Report every line of the listing below in which the string "from" appears.

>>>

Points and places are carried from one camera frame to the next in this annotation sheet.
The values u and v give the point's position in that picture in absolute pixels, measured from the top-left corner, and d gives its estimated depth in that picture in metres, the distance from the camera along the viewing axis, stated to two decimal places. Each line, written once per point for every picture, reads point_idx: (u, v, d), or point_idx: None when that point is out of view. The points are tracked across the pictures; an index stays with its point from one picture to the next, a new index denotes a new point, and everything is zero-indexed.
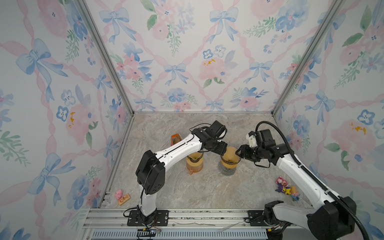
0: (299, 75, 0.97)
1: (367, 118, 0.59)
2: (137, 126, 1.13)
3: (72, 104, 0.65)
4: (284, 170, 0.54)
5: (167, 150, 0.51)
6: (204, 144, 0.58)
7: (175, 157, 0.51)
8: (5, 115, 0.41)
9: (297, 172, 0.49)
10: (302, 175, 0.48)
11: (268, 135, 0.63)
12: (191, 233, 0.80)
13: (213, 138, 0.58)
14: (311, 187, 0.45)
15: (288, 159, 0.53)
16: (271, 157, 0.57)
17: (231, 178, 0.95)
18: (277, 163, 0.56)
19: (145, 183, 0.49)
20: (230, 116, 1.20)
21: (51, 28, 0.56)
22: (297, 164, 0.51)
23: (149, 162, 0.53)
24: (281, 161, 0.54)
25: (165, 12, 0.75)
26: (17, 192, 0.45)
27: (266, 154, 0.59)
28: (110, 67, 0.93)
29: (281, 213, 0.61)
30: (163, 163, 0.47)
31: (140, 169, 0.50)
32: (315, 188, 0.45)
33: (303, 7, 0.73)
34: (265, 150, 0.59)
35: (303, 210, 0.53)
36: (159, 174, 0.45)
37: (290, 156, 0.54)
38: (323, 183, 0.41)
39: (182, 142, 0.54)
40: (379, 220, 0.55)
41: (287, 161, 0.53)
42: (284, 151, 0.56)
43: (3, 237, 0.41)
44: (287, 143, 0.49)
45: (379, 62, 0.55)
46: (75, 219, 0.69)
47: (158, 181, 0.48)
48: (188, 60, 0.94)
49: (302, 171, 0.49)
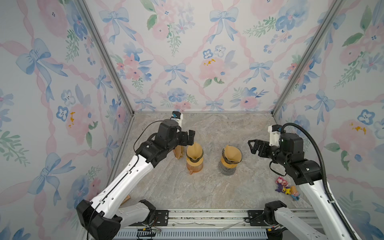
0: (299, 75, 0.97)
1: (367, 118, 0.59)
2: (137, 126, 1.13)
3: (72, 104, 0.65)
4: (308, 197, 0.46)
5: (106, 191, 0.41)
6: (155, 161, 0.49)
7: (119, 197, 0.42)
8: (5, 115, 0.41)
9: (325, 207, 0.42)
10: (329, 213, 0.41)
11: (298, 146, 0.49)
12: (191, 233, 0.80)
13: (165, 145, 0.53)
14: (337, 231, 0.39)
15: (317, 188, 0.44)
16: (296, 177, 0.47)
17: (231, 178, 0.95)
18: (301, 186, 0.47)
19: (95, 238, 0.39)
20: (230, 116, 1.20)
21: (51, 28, 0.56)
22: (327, 199, 0.43)
23: (85, 214, 0.43)
24: (308, 188, 0.45)
25: (165, 12, 0.75)
26: (17, 192, 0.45)
27: (291, 171, 0.48)
28: (110, 67, 0.93)
29: (283, 219, 0.61)
30: (102, 212, 0.38)
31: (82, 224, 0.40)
32: (342, 233, 0.39)
33: (303, 7, 0.73)
34: (290, 166, 0.49)
35: (310, 233, 0.51)
36: (100, 228, 0.37)
37: (320, 183, 0.45)
38: (353, 230, 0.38)
39: (124, 172, 0.44)
40: (378, 220, 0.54)
41: (317, 192, 0.44)
42: (313, 175, 0.46)
43: (3, 237, 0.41)
44: (322, 167, 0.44)
45: (379, 62, 0.55)
46: (74, 219, 0.69)
47: (107, 231, 0.41)
48: (188, 60, 0.94)
49: (331, 208, 0.42)
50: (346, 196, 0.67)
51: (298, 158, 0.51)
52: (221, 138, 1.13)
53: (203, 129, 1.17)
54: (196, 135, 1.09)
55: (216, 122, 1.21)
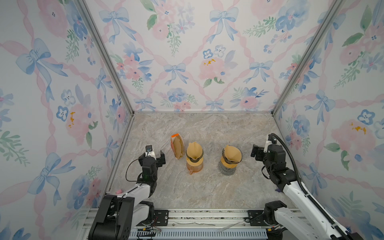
0: (299, 75, 0.97)
1: (367, 118, 0.59)
2: (137, 126, 1.13)
3: (72, 104, 0.65)
4: (292, 197, 0.53)
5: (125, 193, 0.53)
6: (151, 192, 0.67)
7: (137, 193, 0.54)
8: (5, 115, 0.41)
9: (304, 201, 0.49)
10: (307, 204, 0.48)
11: (281, 158, 0.59)
12: (191, 233, 0.80)
13: (153, 177, 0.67)
14: (318, 218, 0.45)
15: (295, 187, 0.53)
16: (277, 182, 0.58)
17: (231, 178, 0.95)
18: (284, 189, 0.56)
19: (109, 234, 0.41)
20: (230, 116, 1.20)
21: (51, 28, 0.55)
22: (304, 193, 0.51)
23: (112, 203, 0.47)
24: (288, 188, 0.54)
25: (165, 12, 0.75)
26: (17, 191, 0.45)
27: (274, 178, 0.59)
28: (110, 67, 0.92)
29: (282, 219, 0.61)
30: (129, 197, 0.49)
31: (99, 221, 0.42)
32: (322, 220, 0.44)
33: (303, 7, 0.73)
34: (273, 173, 0.60)
35: (309, 232, 0.51)
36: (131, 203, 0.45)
37: (296, 183, 0.54)
38: (330, 216, 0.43)
39: (135, 186, 0.61)
40: (378, 220, 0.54)
41: (294, 189, 0.53)
42: (290, 179, 0.56)
43: (3, 237, 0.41)
44: (296, 173, 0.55)
45: (379, 62, 0.55)
46: (75, 219, 0.69)
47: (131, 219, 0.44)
48: (188, 60, 0.94)
49: (308, 201, 0.49)
50: (346, 196, 0.67)
51: (281, 167, 0.61)
52: (221, 138, 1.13)
53: (203, 129, 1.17)
54: (196, 135, 1.09)
55: (216, 122, 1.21)
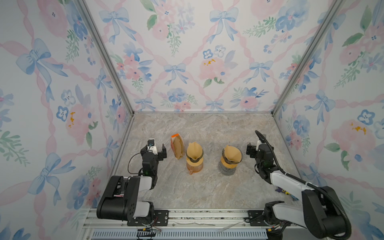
0: (299, 75, 0.97)
1: (367, 118, 0.59)
2: (137, 126, 1.13)
3: (72, 104, 0.65)
4: (276, 182, 0.61)
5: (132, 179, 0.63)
6: (153, 185, 0.70)
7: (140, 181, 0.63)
8: (5, 115, 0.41)
9: (284, 179, 0.57)
10: (287, 179, 0.56)
11: (269, 156, 0.67)
12: (191, 233, 0.80)
13: (153, 171, 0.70)
14: (296, 185, 0.52)
15: (277, 173, 0.62)
16: (265, 177, 0.67)
17: (231, 178, 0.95)
18: (270, 181, 0.65)
19: (117, 209, 0.43)
20: (230, 116, 1.20)
21: (51, 28, 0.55)
22: (283, 173, 0.61)
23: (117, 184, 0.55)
24: (272, 176, 0.63)
25: (165, 12, 0.75)
26: (17, 191, 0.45)
27: (261, 174, 0.68)
28: (110, 67, 0.92)
29: (280, 211, 0.62)
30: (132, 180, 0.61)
31: (107, 197, 0.45)
32: (299, 184, 0.52)
33: (303, 7, 0.73)
34: (262, 169, 0.69)
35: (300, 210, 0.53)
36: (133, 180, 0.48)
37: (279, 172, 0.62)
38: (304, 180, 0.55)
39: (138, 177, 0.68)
40: (378, 220, 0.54)
41: (276, 173, 0.62)
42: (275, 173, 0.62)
43: (3, 237, 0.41)
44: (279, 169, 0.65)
45: (379, 62, 0.55)
46: (74, 219, 0.69)
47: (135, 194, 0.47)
48: (188, 60, 0.94)
49: (287, 177, 0.58)
50: (346, 196, 0.67)
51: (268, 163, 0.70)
52: (221, 138, 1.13)
53: (203, 129, 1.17)
54: (196, 135, 1.09)
55: (216, 122, 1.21)

<<<

§ RESPONSE BOX
Points and places are carried from one camera frame to the next in this annotation sheet.
The values u and v give the point's position in that picture in absolute pixels, measured from the top-left corner, and d gives its estimated depth in that picture in metres, the distance from the camera along the viewing axis, stated to two decimal places. Each line, written once per point for every picture, reads point_idx: (u, v, d), or point_idx: None when that point is out of view. The points are tracked across the pictures; an index stays with its point from one picture to the next, a new index denotes a new point, and everything is zero-indexed.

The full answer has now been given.